Mas para avançar de forma exponencial na missão de proteger o ecossistema da saúde suplementar é necessário não nos limitarmos ao reembolso. Afinal, se essa alternativa representa cerca de 14% dos sinistros das operadoras, é preciso ferramentas e investimentos para se proteger também nas outras jornadas e consequentemente nos outros 86%.

Para isso, além de continuar aplicando as técnicas de identificação de fraudes em imagens em processos de reembolsos, é crucial expandir a mesma lógica para jornadas como avaliação de contas médicas e autorizações prévias, agora também é o momento de agregar análises comportamentais por meio de IA somando a este processo dados externos aos já existentes nas operadoras. Dessa forma, a plataforma antifraudes ganha uma visão muito mais profunda.

Avaliando o universo gigantesco de dados não estruturados fica nítido o fato de que existe mais espaço para pioneirismo e firmeza contra as fraudes. O cenário se mostra perfeito para a inclusão da IA Generativa, não pelo hype, mas pela oportunidade real de gerar resultados relevantes para a missão.

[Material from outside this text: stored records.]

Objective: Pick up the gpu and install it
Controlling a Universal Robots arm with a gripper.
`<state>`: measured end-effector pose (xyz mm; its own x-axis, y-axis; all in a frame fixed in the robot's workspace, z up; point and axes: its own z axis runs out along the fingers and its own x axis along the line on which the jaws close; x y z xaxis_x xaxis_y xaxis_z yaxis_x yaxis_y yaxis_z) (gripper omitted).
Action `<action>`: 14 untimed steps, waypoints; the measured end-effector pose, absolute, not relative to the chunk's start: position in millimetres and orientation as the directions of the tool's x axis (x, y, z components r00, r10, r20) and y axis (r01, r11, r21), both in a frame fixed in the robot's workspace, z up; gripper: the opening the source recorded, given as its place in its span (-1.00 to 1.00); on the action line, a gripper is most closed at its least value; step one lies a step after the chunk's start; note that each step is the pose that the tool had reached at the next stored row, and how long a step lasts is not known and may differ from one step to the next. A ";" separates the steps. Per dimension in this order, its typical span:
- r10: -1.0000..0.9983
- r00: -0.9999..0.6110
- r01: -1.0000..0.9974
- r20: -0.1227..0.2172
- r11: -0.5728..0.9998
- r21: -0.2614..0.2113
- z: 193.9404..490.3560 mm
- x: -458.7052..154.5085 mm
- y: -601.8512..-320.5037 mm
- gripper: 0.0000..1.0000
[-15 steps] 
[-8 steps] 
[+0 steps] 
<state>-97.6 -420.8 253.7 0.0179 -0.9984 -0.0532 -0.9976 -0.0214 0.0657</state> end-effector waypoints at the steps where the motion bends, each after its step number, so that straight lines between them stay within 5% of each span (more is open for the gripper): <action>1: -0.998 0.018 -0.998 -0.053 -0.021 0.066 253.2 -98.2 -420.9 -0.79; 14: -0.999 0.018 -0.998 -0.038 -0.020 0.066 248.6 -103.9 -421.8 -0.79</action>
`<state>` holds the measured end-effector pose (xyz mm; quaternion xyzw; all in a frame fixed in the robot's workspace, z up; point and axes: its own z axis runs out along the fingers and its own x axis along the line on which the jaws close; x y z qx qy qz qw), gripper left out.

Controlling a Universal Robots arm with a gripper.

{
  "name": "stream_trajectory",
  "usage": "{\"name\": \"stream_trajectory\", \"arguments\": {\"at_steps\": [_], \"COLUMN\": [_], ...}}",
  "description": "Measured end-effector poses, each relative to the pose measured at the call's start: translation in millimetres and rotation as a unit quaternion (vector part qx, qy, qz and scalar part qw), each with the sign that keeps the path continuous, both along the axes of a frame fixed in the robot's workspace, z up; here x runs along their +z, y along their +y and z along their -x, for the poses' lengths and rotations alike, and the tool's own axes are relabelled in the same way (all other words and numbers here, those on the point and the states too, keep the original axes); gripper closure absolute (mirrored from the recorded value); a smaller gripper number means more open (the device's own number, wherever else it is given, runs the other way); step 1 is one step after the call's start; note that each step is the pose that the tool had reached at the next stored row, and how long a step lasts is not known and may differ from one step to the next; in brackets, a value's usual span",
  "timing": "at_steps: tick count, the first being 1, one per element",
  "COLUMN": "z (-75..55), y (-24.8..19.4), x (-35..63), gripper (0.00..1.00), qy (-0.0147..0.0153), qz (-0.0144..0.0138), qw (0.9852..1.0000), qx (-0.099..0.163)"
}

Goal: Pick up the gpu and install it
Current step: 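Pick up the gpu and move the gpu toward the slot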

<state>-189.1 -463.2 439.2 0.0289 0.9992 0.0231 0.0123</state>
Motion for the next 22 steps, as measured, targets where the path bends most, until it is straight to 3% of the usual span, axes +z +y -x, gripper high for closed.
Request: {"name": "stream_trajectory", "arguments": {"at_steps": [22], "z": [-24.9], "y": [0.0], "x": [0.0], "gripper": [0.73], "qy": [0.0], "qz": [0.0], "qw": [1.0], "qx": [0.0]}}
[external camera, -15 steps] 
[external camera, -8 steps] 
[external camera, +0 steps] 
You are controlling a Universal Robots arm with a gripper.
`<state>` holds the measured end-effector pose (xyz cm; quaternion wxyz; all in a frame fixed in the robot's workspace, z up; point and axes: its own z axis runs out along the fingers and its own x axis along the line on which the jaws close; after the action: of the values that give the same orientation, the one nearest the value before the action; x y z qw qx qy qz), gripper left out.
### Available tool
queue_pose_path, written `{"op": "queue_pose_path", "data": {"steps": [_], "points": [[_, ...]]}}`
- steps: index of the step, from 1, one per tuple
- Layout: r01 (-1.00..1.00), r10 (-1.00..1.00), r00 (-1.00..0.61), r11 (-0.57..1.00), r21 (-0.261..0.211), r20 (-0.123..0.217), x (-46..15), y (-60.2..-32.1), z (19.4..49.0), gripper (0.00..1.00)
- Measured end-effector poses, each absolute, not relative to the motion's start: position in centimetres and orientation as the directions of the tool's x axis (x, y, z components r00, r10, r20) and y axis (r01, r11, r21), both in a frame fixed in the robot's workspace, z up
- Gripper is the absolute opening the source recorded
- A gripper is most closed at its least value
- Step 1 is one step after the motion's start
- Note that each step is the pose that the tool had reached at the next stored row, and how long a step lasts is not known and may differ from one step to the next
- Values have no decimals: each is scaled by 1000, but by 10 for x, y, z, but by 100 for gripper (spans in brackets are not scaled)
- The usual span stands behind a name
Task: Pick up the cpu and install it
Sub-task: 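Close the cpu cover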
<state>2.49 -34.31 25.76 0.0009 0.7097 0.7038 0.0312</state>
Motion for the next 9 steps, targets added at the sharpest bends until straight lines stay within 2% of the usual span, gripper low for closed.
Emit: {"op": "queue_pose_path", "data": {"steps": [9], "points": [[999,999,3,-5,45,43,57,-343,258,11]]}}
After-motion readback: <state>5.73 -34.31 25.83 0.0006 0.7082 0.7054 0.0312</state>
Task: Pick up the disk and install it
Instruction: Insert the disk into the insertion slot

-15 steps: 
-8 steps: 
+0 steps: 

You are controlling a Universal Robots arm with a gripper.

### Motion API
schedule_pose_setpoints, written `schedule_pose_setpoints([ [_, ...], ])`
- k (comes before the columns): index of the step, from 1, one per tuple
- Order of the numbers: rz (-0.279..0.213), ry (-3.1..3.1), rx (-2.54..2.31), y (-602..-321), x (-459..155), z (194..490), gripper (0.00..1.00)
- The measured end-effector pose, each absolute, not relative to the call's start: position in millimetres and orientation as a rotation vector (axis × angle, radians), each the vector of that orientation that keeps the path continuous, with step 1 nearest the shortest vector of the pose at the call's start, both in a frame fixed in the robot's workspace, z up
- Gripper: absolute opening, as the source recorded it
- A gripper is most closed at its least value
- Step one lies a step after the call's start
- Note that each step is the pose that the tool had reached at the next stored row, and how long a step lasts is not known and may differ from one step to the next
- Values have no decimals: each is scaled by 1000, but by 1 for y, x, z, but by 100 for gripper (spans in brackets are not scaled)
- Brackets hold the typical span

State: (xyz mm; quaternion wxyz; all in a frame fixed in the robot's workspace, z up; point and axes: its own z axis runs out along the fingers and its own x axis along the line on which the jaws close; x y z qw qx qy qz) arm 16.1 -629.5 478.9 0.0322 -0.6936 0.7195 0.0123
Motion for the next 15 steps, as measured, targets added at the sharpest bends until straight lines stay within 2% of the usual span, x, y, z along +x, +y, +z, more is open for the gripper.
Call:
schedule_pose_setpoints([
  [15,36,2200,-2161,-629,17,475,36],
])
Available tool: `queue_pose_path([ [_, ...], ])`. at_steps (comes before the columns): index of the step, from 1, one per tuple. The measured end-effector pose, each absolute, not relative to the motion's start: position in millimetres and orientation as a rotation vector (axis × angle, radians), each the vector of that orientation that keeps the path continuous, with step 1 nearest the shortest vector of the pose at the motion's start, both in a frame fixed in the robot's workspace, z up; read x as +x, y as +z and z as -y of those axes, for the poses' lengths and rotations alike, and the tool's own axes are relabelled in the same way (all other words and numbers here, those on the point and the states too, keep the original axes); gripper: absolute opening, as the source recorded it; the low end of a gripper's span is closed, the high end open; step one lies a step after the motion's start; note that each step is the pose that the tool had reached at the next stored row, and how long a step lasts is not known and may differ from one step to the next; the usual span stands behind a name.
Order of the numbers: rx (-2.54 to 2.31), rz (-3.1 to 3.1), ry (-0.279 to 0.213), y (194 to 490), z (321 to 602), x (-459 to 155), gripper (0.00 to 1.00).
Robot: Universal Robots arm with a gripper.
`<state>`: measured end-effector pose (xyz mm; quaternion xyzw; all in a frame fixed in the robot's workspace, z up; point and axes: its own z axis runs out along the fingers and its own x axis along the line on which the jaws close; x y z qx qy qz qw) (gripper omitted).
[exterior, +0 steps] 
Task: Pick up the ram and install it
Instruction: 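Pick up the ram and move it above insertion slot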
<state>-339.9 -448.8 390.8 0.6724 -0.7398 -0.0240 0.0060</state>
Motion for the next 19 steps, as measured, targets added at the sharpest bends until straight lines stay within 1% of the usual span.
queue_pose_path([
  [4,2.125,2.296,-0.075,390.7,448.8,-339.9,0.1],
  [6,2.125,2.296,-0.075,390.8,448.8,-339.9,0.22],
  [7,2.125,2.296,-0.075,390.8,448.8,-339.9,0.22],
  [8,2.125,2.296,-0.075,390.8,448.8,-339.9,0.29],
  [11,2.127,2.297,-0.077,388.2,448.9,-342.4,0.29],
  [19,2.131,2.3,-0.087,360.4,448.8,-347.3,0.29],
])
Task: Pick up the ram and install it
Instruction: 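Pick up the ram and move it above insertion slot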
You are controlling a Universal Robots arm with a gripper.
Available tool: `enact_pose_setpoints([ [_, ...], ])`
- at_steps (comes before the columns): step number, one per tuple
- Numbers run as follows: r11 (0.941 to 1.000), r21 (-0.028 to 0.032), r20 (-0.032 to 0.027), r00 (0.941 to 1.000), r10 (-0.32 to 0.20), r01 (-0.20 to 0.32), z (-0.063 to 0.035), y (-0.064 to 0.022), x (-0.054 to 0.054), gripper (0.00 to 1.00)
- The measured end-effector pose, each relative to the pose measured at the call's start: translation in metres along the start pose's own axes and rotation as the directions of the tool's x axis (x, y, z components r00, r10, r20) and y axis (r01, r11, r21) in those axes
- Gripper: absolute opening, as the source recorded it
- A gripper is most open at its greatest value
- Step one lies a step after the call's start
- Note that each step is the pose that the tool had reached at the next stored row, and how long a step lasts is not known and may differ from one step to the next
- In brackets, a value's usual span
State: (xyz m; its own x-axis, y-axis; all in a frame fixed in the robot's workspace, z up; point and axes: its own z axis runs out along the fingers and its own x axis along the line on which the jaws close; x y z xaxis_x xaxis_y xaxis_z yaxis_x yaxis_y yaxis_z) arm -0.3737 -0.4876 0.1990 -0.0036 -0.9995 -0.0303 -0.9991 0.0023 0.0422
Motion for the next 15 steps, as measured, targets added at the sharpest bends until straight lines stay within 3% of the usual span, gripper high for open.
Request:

Soluções neste conceito já estão ajudando a avaliar cenários, simulando o comportamento humano, seja para sanar dúvidas a respeito de um contrato com prestadores, seja para avaliar a pertinência clínica de um pedido de autorização prévia, ou ainda sanando em tempo real uma dúvida de um beneficiário enquanto ele está no SAC.

Além de IA “tradicional”, e da IA generativa, começam a ser utilizados em mais larga escala mecanismos mais simples e tão efetivos quanto, como motores de regra combinados a dados externos e interfaces amigáveis que ajudam os operadores a tomarem decisões quando o processo automatizado não consegue ou não deve fazer as escolhas sozinho. 

O ataque completo a todas as formas de fraudes e desperdícios na saúde suplementar, implica na necessidade da combinação de técnicas e ferramentas levando o setor diretamente para o conceito da IA Multimodal, que se caracteriza por um modelo que processa ao mesmo tempo textos, imagens e dados estruturados e não estruturados sobre o comportamento do usuário, dos prestadores de serviço e demais envolvidos a fim de tornar o processo ainda mais ágil e preciso na identificação de fraudes. Sem falar que o usuário lícito deve ter seu retorno com agilidade e coerência.

Este conjunto de práticas já viabiliza a ampliação das análises, durante o streaming de dados,  nas diversas jornadas, promovendo detecção quase instantânea.

A história do combate aos crimes digitais ao longo do tempo já comprovou a necessidade de o mundo corporativo sério e responsável imprimir o máximo de esforços de toda ordem para estar sempre um patamar à frente dos golpistas e a saúde complementar não é exceção. Isso porque osfraudadores também têm acesso à tecnologia.

Desta forma, é fundamental que a resposta do setor seja não só baseada em tecnologia, mas sim na mais moderna e emergente tecnologia possível aliada a dados que o fraudador não tem acesso. Assim poderemos alcançar um patamar de uma inteligência decisória que, finalmente, coloque as empresas um passo à frente em relação aos truques que os fraudadores possam tentar aplicar.